Eliminate unused variables

Unused variables are a sign of poor quality code, and you don't want to write poor quality code. In this code, a and nbr are unused. Your compiler is smart enough to tell you about this if you ask it nicely.

Avoid single-line if constructs

The compiler can handle it just fine, but readers of your code are more likely to be able to correctly interpret the code if you avoid single-line if. So instead of

if (*it % t.back() == 0) {s.erase(it++);}

use this

if (*it % t.back() == 0) {
   s.erase(it++);
}

Be careful when you erase an iterator

The standard, in section 23.2.4 says that for an associative container, when you use erase(it) where it is an iterator:

erases the element pointed to by q. Returns an iterator pointing to the element immediately following q prior to the element being erased.

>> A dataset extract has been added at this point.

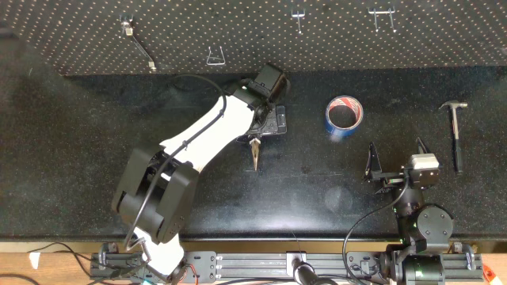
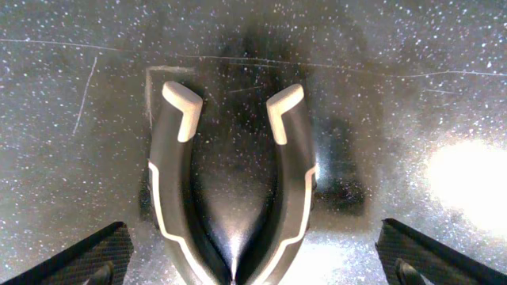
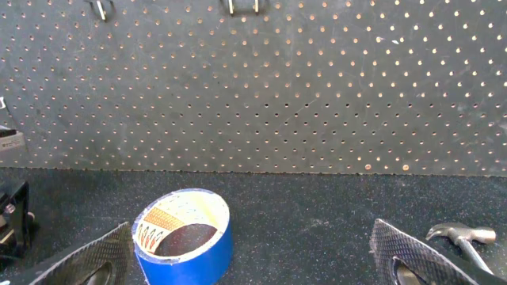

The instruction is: Place Tools Onto Pegboard

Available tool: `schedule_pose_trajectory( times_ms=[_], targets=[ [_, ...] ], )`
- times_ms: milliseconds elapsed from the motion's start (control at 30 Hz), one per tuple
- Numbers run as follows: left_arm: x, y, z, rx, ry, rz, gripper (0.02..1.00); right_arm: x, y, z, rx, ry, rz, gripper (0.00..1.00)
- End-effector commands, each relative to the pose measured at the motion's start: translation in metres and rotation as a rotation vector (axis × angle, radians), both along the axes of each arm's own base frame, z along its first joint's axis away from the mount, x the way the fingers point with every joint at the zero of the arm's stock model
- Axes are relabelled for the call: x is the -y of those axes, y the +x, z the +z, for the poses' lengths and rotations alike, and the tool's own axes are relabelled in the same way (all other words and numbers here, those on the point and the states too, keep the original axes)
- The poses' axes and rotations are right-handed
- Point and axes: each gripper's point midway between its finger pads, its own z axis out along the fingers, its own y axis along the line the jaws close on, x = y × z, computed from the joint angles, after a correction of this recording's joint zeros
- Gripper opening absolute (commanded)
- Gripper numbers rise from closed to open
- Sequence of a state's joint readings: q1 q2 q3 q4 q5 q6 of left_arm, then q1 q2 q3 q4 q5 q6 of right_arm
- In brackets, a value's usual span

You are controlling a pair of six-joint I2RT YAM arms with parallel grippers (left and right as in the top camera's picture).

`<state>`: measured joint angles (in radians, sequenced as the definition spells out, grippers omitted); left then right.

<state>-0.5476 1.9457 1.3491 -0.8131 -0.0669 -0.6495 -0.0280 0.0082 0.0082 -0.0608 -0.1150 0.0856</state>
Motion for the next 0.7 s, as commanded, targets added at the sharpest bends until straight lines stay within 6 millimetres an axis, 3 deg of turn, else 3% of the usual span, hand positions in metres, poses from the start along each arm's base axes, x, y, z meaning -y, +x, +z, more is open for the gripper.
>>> schedule_pose_trajectory(
  times_ms=[33, 433, 567, 700],
  targets=[
    [-0.016, 0.013, 0.001, 0.006, 0.0, 0.047, 0.998, 0.001, 0.0, -0.001, -0.001, 0.011, -0.004, 0.976],
    [-0.009, 0.016, 0.001, 0.017, -0.013, -0.088, 0.998, 0.001, 0.0, -0.001, -0.001, 0.011, -0.004, 0.974],
    [-0.013, 0.008, -0.016, -0.038, 0.013, -0.087, 0.998, 0.001, 0.0, -0.001, -0.001, 0.011, -0.004, 0.976],
    [-0.011, 0.011, -0.016, -0.03, 0.009, -0.086, 0.998, 0.001, 0.0, -0.001, -0.001, 0.011, -0.004, 0.974]
  ],
)
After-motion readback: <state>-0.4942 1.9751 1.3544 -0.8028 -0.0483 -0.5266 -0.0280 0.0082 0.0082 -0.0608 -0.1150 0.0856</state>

If no such element exists, returns a.end().

This means that to be safe, your loop should look like this instead:

for (auto it = s.begin() ; it != s.end(); )
{
    cout << "       s  = " << *it << '\n';
    if (*it % t.back() == 0) 
        it = s.erase(it);
    else 
        ++it;
}

As pointed out by @LokiAstari, this works just fine for associative containers such as std::set but a more generic approach would be to use this for the line containing erase:

        s.erase(it++);

This works with set but also with other non-associative standard containers, including vector.

Think carefully about signed and unsigned

The code currently uses int types for both the vector and the set but are you looking for negative prime numbers? If not, it could be that unsigned would be a better choice for data type.

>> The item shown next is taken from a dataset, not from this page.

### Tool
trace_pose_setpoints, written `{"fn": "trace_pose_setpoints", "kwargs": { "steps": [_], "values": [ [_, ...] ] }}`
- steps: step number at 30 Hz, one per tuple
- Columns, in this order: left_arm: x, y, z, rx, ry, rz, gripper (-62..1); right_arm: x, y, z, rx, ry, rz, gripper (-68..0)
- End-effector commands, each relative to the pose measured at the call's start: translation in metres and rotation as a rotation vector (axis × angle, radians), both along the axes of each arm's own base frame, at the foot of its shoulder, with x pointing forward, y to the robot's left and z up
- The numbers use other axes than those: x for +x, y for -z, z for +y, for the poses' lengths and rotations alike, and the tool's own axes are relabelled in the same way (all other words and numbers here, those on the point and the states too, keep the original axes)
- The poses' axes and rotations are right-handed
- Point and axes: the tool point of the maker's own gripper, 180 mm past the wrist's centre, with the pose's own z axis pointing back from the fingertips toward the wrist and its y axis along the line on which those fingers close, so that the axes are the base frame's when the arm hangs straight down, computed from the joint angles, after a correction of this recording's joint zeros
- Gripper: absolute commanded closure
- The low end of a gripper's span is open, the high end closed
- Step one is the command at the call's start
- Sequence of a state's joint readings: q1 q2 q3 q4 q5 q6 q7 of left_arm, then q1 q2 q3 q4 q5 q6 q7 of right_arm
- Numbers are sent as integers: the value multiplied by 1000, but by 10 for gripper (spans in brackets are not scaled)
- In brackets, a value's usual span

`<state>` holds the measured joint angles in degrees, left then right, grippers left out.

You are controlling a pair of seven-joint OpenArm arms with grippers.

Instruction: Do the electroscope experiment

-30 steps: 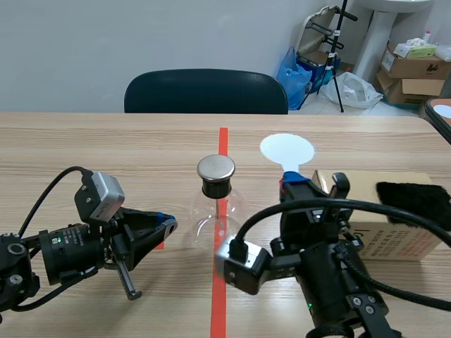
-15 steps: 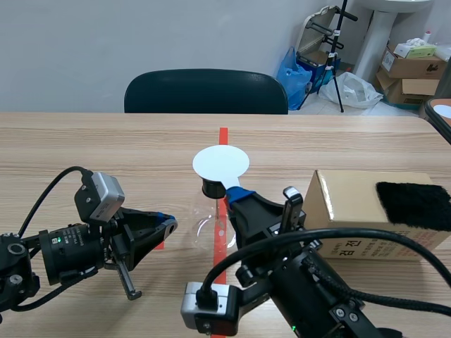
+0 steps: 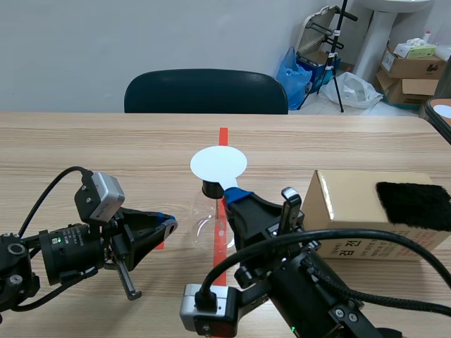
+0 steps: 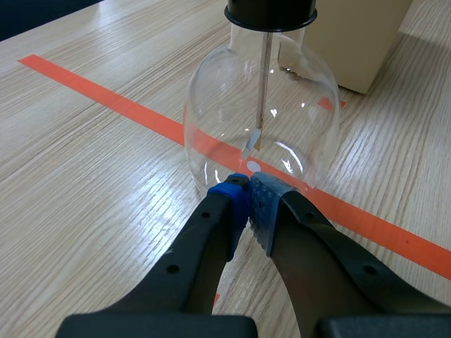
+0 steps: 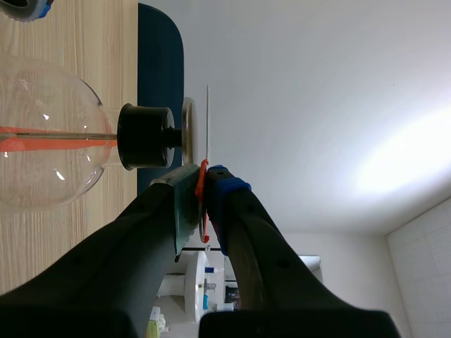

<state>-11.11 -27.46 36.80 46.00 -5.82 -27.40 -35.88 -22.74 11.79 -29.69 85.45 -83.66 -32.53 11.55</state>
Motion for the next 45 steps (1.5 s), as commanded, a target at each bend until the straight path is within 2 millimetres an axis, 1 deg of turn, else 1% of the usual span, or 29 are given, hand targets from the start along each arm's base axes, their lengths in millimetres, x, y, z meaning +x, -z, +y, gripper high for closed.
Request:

Reconsider container choices

A std::set is a sorted associative container. Since it's usually implemented internally as a tree, it's a relatively computationally expensive container to use consider the fact that all you really need is a list.

Consider using range-for syntax

The code currently prints the resulting vector with this code:

for (vector<int>::iterator it = t.begin() ; it != t.end(); ++it)
{
    cout << "t = " << *it << endl;
}

It can be written much more simply with a range-for:

for (const auto i : t) {
    cout << "t = " << i << '\n';
}

Don't use std::endl if '\n' will do

Using std::endl emits a \n and flushes the stream. Unless you really need the stream flushed, you can improve the performance of the code by simply emitting '\n' instead of using the potentially more computationally costly std::endl.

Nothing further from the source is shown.